§ **Work order**
An exact reproduction of the records is required. Images must be left out.

═════ Information supplied ═════

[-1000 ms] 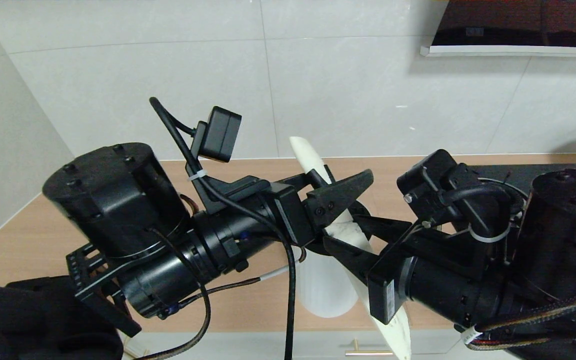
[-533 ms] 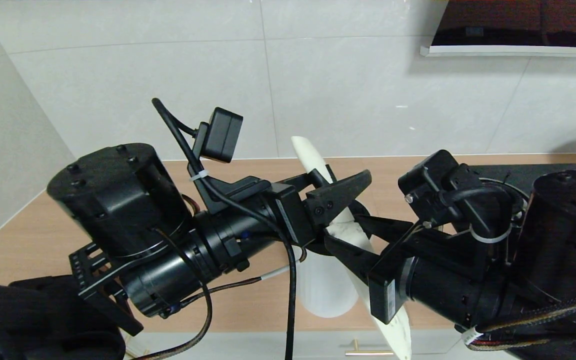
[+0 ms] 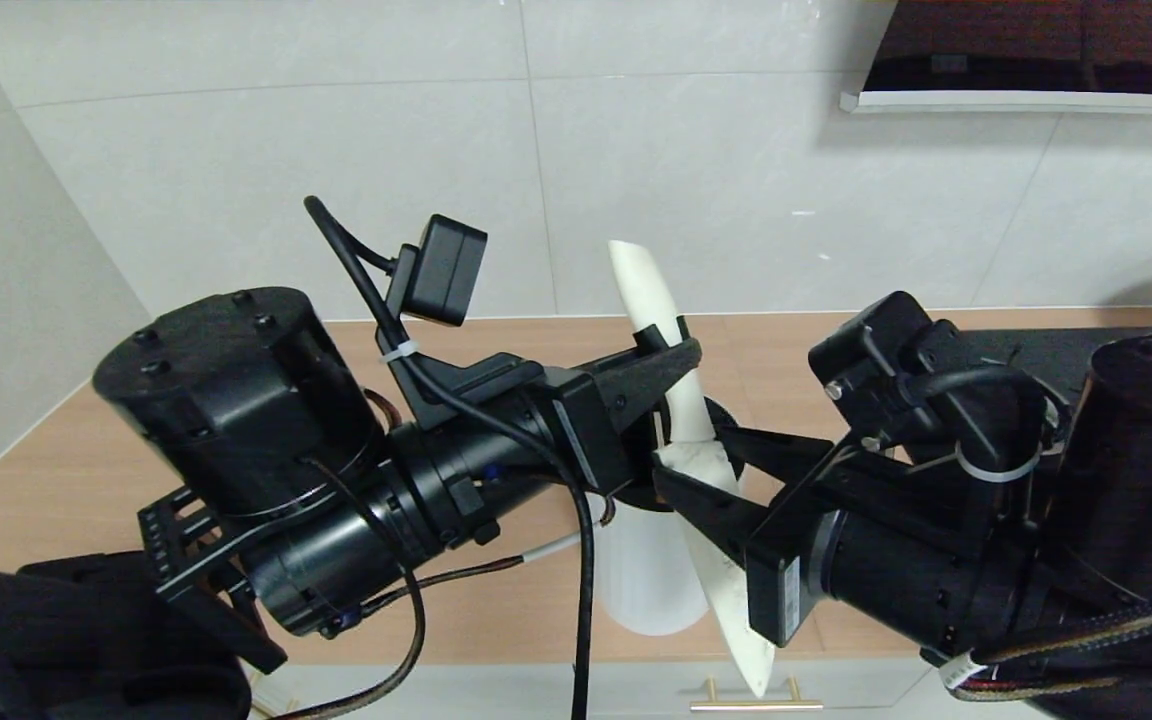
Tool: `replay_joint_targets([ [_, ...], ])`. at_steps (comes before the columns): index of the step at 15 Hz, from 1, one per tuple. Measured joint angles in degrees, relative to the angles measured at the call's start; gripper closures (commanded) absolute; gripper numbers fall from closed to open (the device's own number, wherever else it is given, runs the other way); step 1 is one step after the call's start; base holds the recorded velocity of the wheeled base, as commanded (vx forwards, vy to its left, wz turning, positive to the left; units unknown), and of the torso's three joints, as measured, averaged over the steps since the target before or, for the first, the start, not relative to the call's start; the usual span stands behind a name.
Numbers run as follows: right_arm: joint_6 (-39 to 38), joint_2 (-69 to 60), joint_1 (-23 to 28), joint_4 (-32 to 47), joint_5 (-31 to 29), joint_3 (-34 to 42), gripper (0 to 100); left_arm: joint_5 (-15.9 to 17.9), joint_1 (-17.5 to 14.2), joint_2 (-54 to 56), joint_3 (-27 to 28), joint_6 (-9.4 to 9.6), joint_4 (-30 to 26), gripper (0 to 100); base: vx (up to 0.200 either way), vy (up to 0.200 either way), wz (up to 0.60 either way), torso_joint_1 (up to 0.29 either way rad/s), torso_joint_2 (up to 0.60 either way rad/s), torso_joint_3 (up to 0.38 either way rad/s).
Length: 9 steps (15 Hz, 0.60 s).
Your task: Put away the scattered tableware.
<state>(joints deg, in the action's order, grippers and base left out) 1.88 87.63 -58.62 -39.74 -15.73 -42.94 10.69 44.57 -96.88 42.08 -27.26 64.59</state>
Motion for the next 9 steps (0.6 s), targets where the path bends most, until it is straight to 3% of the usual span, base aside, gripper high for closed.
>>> replay_joint_targets([
  [2,0.01,-0.28,0.00,0.04,-0.23,0.00,100,0.01,0.00,0.29,0.02,0.02,-0.05,100,0.000,0.000,0.00,0.000,0.00,0.000],
  [3,0.01,-0.39,0.00,-0.02,-0.28,0.00,0,0.04,0.00,0.57,0.02,0.02,-0.10,100,0.000,0.000,0.00,0.000,0.00,0.000],
  [9,0.22,-3.47,0.88,-0.02,-0.30,0.51,0,0.01,-0.24,5.27,2.32,0.35,-1.12,100,0.000,0.000,0.00,0.000,0.00,0.000],
])
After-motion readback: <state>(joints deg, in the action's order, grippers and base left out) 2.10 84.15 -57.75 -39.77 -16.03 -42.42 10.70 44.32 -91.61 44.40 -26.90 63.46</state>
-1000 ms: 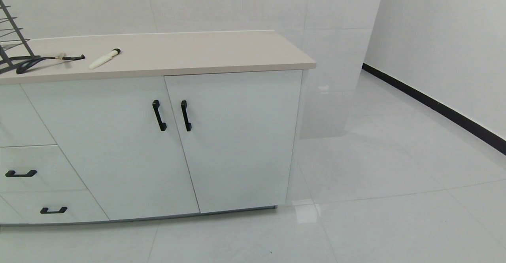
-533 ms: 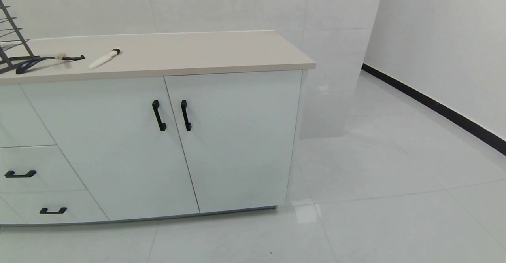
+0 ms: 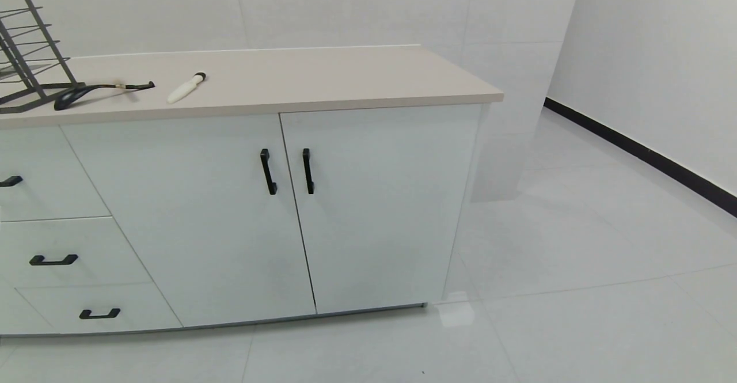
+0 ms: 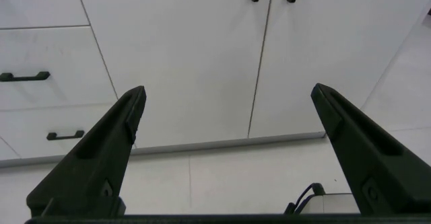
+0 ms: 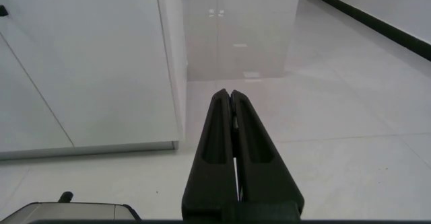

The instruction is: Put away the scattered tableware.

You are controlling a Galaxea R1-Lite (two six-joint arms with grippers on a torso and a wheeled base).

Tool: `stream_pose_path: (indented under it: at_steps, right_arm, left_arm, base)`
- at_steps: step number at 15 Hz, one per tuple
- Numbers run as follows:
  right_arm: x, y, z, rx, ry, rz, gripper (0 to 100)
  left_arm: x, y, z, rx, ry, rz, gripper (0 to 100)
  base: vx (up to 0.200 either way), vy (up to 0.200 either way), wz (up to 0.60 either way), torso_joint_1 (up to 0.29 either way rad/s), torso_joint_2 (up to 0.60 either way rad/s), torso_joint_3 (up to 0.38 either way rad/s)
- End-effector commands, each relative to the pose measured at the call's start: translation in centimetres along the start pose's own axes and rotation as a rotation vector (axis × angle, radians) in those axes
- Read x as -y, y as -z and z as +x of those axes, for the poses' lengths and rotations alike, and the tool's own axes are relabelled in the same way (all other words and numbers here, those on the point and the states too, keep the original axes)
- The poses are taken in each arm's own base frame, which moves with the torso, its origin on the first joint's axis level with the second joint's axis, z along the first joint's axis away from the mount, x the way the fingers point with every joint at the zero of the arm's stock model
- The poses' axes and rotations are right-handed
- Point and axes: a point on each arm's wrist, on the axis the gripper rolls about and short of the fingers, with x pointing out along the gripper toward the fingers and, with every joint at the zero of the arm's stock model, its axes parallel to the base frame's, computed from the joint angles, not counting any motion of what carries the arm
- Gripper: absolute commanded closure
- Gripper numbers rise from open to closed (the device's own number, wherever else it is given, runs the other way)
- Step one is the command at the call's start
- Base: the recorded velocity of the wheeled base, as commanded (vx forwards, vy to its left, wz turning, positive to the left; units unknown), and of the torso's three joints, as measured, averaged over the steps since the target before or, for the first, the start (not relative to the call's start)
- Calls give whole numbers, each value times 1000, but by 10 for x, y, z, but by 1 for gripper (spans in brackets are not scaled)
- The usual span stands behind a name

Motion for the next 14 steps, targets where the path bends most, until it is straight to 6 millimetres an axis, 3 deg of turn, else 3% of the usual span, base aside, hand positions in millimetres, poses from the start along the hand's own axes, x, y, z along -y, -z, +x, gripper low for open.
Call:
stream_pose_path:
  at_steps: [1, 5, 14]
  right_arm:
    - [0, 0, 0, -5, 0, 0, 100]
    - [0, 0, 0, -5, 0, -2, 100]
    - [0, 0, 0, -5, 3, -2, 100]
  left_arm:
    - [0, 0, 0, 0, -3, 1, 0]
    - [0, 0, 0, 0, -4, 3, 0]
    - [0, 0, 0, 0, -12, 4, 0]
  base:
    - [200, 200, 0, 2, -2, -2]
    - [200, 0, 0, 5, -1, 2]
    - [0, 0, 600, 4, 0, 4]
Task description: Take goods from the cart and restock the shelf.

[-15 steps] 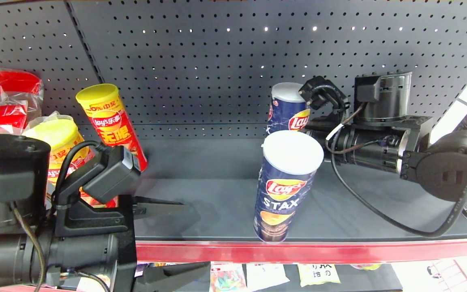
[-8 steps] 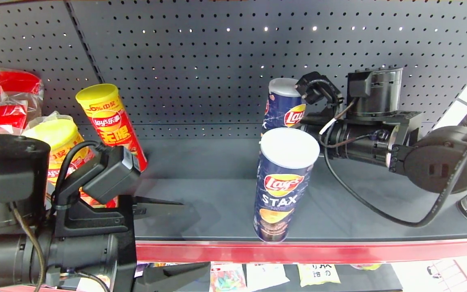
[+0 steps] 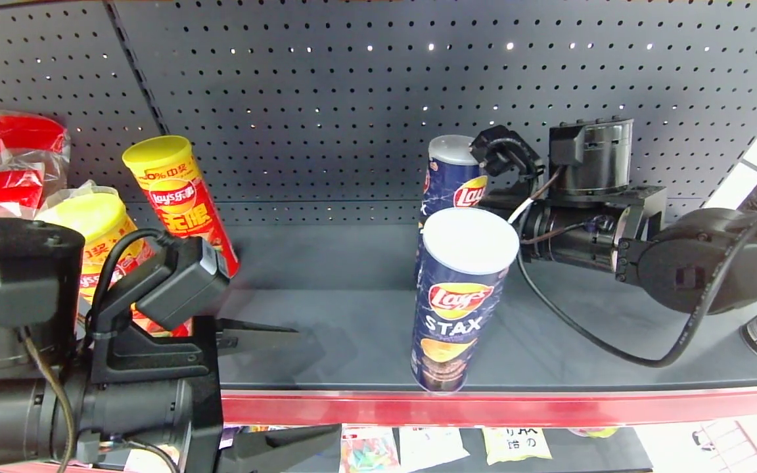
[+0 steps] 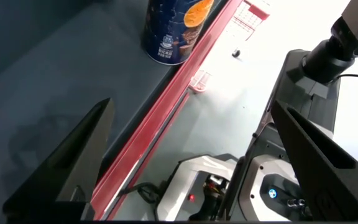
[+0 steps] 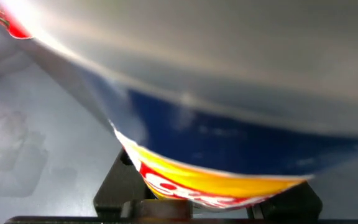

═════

§ **Output**
[-1000 ms] 
[-533 ms] 
[+0 ms] 
Tool: `replay_joint_targets([ [_, ...], ])`. at_steps (comes before the columns): index of the step at 15 Hz, from 1, one per tuple. Measured joint angles in degrees, relative to the angles measured at the call's start; gripper closures (commanded) absolute; gripper numbers fall from closed to open (the device's own number, wherever else it is given, runs the other way); step 1 is one step after the call's start; base holds the recorded velocity of the wheeled base, as commanded (vx forwards, vy to its left, wz turning, positive to the left; units unknown), and of the torso's three joints, as measured, averaged over the steps since the target before or, for the first, the start, not relative to the call's start; the usual span stands behind a name.
Numbers run as follows: right_arm: joint_6 (-39 to 38), joint_2 (-69 to 60), joint_1 (-23 to 28), joint_4 (-32 to 47), joint_5 (-31 to 29), joint_3 (-34 to 42), gripper (0 to 100); left_arm: joint_5 (-15.9 to 17.9), joint_1 (-17.5 to 14.2), joint_2 (-54 to 56), joint_3 (-27 to 28), joint_6 (-9.4 to 9.6), joint_4 (-30 to 26), gripper (0 to 100); base: vx (up to 0.200 either way), vy (up to 0.200 either way), wz (up to 0.60 either way), torso_joint_1 (up to 0.29 either way rad/s), torso_joint_2 (up to 0.60 either way rad/s), torso_joint_3 (up to 0.38 either way rad/s).
Length: 9 steps (15 Hz, 0.60 s).
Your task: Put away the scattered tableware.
<state>(joints deg, in the action's order, grippers and base left out) 1.88 87.63 -58.62 -39.74 -15.73 -42.94 10.69 44.57 -96.88 42.08 -27.26 64.59</state>
Motion for the next 9 steps (0.6 s), targets where the path bends most, until it is straight to 3% of the usual span, base aside, gripper high for closed.
>>> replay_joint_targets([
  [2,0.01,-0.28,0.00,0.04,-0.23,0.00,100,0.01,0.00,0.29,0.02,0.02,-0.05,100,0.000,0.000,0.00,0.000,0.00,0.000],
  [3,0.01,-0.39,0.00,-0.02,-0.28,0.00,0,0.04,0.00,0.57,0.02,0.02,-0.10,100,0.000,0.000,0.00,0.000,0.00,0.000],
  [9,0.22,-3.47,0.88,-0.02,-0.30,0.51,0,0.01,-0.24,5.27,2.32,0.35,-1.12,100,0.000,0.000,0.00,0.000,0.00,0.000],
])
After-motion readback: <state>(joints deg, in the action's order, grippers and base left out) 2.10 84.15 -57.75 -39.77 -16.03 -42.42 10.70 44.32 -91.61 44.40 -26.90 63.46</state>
-1000 ms: 
-533 ms: 
+0 ms: 
+0 ms: 
+0 ms: 

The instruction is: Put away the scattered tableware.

You are controlling a Galaxea R1-Lite (two six-joint arms with grippers on a torso and a wheeled base).

Tool: `stream_pose_path: (indented under it: at_steps, right_arm, left_arm, base)`
- at_steps: step number at 15 Hz, one per tuple
- Numbers run as follows:
  right_arm: x, y, z, rx, ry, rz, gripper (0 to 100)
  left_arm: x, y, z, rx, ry, rz, gripper (0 to 100)
  base: vx (up to 0.200 either way), vy (up to 0.200 either way), wz (up to 0.60 either way), torso_joint_1 (up to 0.29 either way rad/s), torso_joint_2 (up to 0.60 either way rad/s), torso_joint_3 (up to 0.38 either way rad/s)
- End-effector commands, each relative to the pose measured at the call's start: translation in centimetres along the start pose's own axes and rotation as a rotation vector (axis × angle, radians) in those axes
- Read x as -y, y as -z and z as +x of those axes, for the poses' lengths and rotations alike, and the tool's own axes are relabelled in the same way (all other words and numbers here, those on the point and the states too, keep the original axes)
- The poses are taken in each arm's own base frame, which moves with the torso, its origin on the first joint's axis level with the second joint's axis, z along the first joint's axis away from the mount, x the way the fingers point with every joint at the zero of the arm's stock model
- The poses' axes and rotations are right-handed
- Point and axes: a point on each arm's wrist, on the axis the gripper rolls about and short of the fingers, with x pointing out along the gripper toward the fingers and, with every joint at the zero of the arm's stock model, its axes parallel to the base frame's, computed from the joint angles, not counting any motion of what carries the arm
- Gripper: absolute commanded closure
- Gripper numbers rise from open to closed (the device's own number, wherever else it is given, runs the other way)
- Step one is the command at the call's start
- Base: the recorded velocity of the wheeled base, as commanded (vx forwards, vy to its left, wz turning, positive to the left; units unknown), and of the torso's three joints, as measured, averaged over the steps since the target before or, for the first, the start (not relative to the call's start)
- Calls give whole numbers, each value times 1000, but by 10 for x, y, z, but by 1 for gripper (spans in brackets are not scaled)
- The usual span stands behind a name

Motion for the next 14 steps, targets where the path bends most, until it is straight to 6 millimetres an axis, 3 deg of turn, else 3% of the usual span, base aside, hand positions in millimetres, poses from the start along the hand's own axes, x, y, z along -y, -z, +x, gripper low for open.
Call:
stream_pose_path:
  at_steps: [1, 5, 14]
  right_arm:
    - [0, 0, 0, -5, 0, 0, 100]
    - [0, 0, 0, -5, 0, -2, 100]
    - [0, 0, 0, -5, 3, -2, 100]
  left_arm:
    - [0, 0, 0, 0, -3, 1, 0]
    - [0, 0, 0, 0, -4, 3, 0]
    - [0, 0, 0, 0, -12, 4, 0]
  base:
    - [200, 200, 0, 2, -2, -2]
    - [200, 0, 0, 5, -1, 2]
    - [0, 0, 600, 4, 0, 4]
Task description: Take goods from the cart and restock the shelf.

[-15 steps] 
[-8 steps] 
[+0 steps] 
[+0 steps] 
[+0 steps] 

The required output is now complete.